Silver in the Soil, Secrets in the Ground: Oak Island’s Most Shocking Episode Yet
For more than a decade, The Curse of Oak Island has captivated audiences with its blend of archaeology, speculation and long-buried legend. But season 13, episode 3 — pointedly titled Medieval Intentions — marks one of the rare moments when the island’s mystery seems to shift beneath the team’s feet. What begins as another day of metal detecting and drilling soon escalates into a chapter that challenges long-held assumptions about who may have reached North America centuries before Columbus.
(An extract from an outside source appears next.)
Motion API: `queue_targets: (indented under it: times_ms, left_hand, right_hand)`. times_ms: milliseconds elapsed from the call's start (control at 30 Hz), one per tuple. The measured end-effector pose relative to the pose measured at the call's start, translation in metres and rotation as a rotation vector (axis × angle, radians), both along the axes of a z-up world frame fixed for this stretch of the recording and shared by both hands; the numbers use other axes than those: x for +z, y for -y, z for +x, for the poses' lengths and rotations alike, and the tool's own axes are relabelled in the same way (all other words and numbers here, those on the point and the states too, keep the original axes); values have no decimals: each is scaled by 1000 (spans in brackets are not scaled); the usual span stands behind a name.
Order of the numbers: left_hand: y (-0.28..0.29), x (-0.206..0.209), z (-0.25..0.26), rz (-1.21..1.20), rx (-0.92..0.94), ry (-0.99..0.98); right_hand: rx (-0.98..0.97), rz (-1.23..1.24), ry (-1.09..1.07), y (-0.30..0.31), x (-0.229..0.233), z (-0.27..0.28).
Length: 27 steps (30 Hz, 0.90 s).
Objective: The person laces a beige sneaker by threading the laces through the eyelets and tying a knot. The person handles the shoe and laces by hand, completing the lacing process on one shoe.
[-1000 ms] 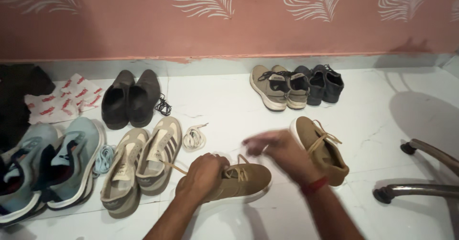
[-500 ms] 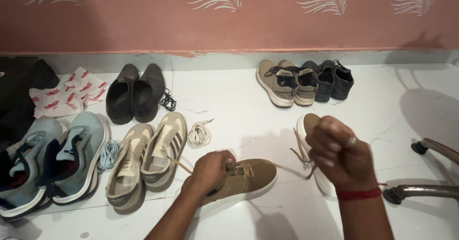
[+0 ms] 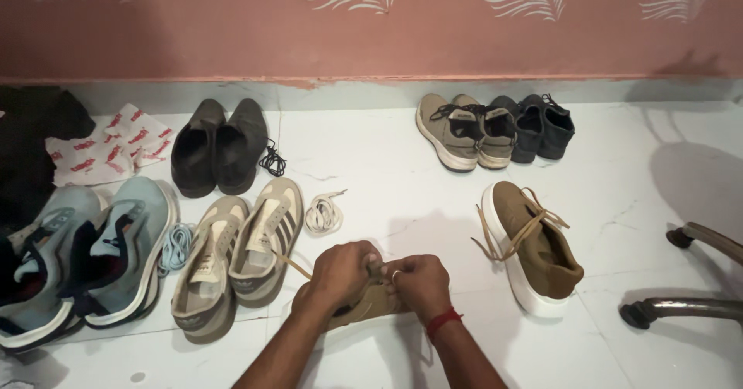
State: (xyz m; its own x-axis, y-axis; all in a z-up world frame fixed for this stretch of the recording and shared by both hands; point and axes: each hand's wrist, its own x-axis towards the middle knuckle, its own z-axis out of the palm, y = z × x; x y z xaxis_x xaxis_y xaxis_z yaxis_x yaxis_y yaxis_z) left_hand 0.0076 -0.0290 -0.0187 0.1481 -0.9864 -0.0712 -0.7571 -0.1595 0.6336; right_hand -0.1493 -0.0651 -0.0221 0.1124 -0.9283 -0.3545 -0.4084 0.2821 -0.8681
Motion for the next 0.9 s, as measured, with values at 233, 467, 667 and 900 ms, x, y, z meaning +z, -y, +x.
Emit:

The episode opens on the western side of Oak Island, an area the Lagina brothers admit has been largely untouched throughout their investigation. Within minutes, metal detectors begin emitting unusually strong signals. These are not the random scraps that often frustrate the team. They are clustered, consistent and unmistakably deliberate. Early excavations reveal objects so strange that the team sends one directly for a CT scan instead of attempting to identify it on the spot.
The result is a moment of stunned silence. As Emma Culligan rotates the scan model, a geometric form emerges — crafted, defined and clearly man-made. Its design hints at medieval workmanship, raising an unsettling question: who could have left such an object on a remote island in Nova Scotia, and when? The production chooses not to reveal the full artifact, but its implications ripple through the rest of the episode.

Meanwhile, drilling in the Money Pit produces an even more dramatic development. A drill rod suddenly drops, signalling that the team has broken into a large underground void. Such voids on Oak Island are rarely natural. They are often associated with tunnels, chambers or engineered spaces that have baffled historians since the late 18th century. Soil extracted from the void contains measurable amounts of silver — not trace remnants, but genuine evidence that an object of value once corroded there. Whether that object was ceremonial, monetary or part of a larger structure remains unknown, but the presence of silver alone marks a significant find.
The swamp, long considered one of Oak Island’s most enigmatic features, adds yet another complexity. New metal readings, stone alignments and carved features appear to support theories that the area may once have been a deliberate construction rather than a natural wetland. Together with the CT-scanned artifact and the void’s silver-rich soil, the discoveries form a pattern that no longer resembles coincidence.
What emerges instead is the outline of a narrative — one that suggests Oak Island may have been the site of activity during the medieval period. For years, theories involving the Knights Templar, Portuguese explorers or secret European missions were easy targets for scepticism. Episode 3 does not confirm these theories, but it reframes them. The craftsmanship, the engineering, and the geographic coordination of recent finds collectively push the bounds of what conventional colonial history can explain.

The emotional tone of the episode underscores the gravity of the moment. Rick Lagina, usually cautious, appears unusually reverent. Marty, known for his scepticism, is openly awed by the seismic data and physical evidence emerging from the island. Their reactions reflect a shift from solving a puzzle to witnessing a revelation.
If the findings continue along this trajectory, Oak Island may soon transition from a treasure hunt to a site of genuine historical importance. The possibility that medieval Europeans engineered tunnels, chambers or landing sites on the island would fundamentally alter the timeline of transatlantic contact. Such a conclusion remains speculative — and the show is careful to preserve that uncertainty — but the clues presented in this episode are undeniably intriguing.
Medieval Intentions ends not with a solution but with a sense of acceleration. The CT scan, the silver-bearing soil and the expanding map of engineered features each point to a story older and more complex than the legends that first drew attention to Oak Island. Whatever the next chapters reveal, episode 3 signals that the island is no longer merely teasing its secrets. It is beginning to speak.